I would've said you should download only archives, but really I think commits are also very important data since that shows the actual changes in the code which would be very useful to train AI to suggest changes to the code.

marginalia_nu · on May 16, 2023

There are valid non-evil reasons for git hosts to want to throttle and put up obstacles toward scraping as well, both via crawlers or 'git clone' or whatever. These are very expensive operations.

flockonus · on May 16, 2023

It appears to be the exact opposite to me, `git clone --depth 1 ...` will give you a code that you can know exactly how to parse, vs. webpages that have all sorts of semantical issues.

marginalia_nu · on May 16, 2023

Git clone is a very expensive operation. Git hosts generally will try to prohibit mass git clone:ing for this reason.

blowski · on May 16, 2023

What makes it so expensive? I’d always assumed it downloaded the .git directory statically, and the computational bits were down by the local client.

ablob · on May 16, 2023

I'd assume this is in relation to how much other operations cost.

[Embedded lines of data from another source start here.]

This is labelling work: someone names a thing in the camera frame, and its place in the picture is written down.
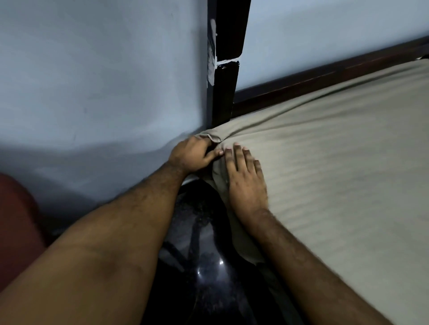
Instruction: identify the person's left hand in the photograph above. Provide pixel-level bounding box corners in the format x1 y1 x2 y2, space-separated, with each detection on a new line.
167 135 224 175

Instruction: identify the person's right hand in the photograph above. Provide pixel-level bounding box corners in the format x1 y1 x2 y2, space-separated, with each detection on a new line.
223 142 269 221

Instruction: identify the plain taupe bed sheet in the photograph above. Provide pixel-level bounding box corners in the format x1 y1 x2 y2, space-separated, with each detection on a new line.
193 59 429 325

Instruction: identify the person's right forearm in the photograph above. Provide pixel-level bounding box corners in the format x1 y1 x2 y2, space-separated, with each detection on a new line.
244 209 393 325

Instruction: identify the person's left forearm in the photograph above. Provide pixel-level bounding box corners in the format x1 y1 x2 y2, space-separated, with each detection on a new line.
0 164 188 325

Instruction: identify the maroon plastic chair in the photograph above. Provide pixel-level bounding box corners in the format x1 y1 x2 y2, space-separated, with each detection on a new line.
0 172 46 292

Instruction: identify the dark wooden bed frame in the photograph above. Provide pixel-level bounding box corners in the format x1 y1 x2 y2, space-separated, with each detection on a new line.
206 0 429 127

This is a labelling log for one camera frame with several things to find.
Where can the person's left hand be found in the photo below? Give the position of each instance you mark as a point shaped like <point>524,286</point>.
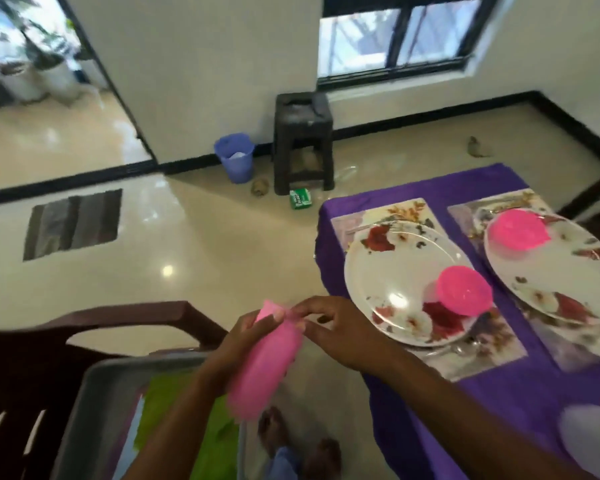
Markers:
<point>230,349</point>

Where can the person's right hand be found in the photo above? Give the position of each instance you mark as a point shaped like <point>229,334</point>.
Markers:
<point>350,339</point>

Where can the stack of pink cups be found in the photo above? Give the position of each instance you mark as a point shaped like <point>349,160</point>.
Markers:
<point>265,369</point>

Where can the white rose print plate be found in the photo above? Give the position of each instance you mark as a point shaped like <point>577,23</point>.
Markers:
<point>555,274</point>
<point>390,274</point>

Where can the green ribbed mat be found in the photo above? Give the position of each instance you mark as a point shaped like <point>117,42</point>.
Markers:
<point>170,399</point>

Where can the steel spoon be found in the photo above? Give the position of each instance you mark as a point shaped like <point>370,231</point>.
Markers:
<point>460,349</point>

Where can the steel fork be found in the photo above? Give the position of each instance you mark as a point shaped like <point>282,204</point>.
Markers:
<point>375,227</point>

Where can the floral print placemat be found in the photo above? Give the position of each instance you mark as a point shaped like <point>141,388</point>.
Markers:
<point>495,354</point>
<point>565,349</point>

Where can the green packet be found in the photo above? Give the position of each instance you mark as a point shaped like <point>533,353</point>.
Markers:
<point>300,198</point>

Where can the tan paper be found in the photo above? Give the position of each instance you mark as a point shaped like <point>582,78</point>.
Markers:
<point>480,147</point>

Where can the person's right forearm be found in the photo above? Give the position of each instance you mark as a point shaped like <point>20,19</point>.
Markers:
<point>470,424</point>

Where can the person's left foot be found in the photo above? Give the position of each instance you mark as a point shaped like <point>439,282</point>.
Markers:
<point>272,432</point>

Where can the person's foot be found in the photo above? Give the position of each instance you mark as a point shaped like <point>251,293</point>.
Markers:
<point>272,432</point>
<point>322,459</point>

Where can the person's right foot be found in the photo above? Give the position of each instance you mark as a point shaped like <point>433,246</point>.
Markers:
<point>322,459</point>

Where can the person's light blue trousers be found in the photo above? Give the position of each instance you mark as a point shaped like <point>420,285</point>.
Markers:
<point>285,464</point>

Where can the purple tablecloth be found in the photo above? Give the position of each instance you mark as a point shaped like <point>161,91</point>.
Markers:
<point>480,394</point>

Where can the grey plastic tub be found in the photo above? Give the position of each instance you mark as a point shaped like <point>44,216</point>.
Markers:
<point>95,394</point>

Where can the blue plastic bucket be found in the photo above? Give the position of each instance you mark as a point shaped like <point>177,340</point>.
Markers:
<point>235,167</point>

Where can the grey striped doormat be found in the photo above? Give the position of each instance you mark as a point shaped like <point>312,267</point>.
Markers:
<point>70,224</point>

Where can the black framed glass door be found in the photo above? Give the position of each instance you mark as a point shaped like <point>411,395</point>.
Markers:
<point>80,177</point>

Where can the black plastic stool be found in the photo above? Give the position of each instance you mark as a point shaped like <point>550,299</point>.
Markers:
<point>302,114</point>

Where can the green plant in white pot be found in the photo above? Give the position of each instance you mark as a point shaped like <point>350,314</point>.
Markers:
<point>590,429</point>

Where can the black barred window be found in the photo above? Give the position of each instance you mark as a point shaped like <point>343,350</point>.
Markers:
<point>395,74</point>

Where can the white outdoor plant pot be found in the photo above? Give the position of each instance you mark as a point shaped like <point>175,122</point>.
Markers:
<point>60,79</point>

With 'git clone' you at least download the whole repository. Compare that to 'git fetch', which is essentially a lookup at the last-modified timestamp.

marginalia_nu · on May 16, 2023

Yeah. Git repositories can grow very large very quickly. A single clone here and there isn't too bad, but if you're scraping tens of thousands of projects, you can easily rack up terabytes in disk and network access.

moneywoes · on May 16, 2023

How so? Can’t someone just download the zip file and make a queue of downloads or does GitHub rate limit?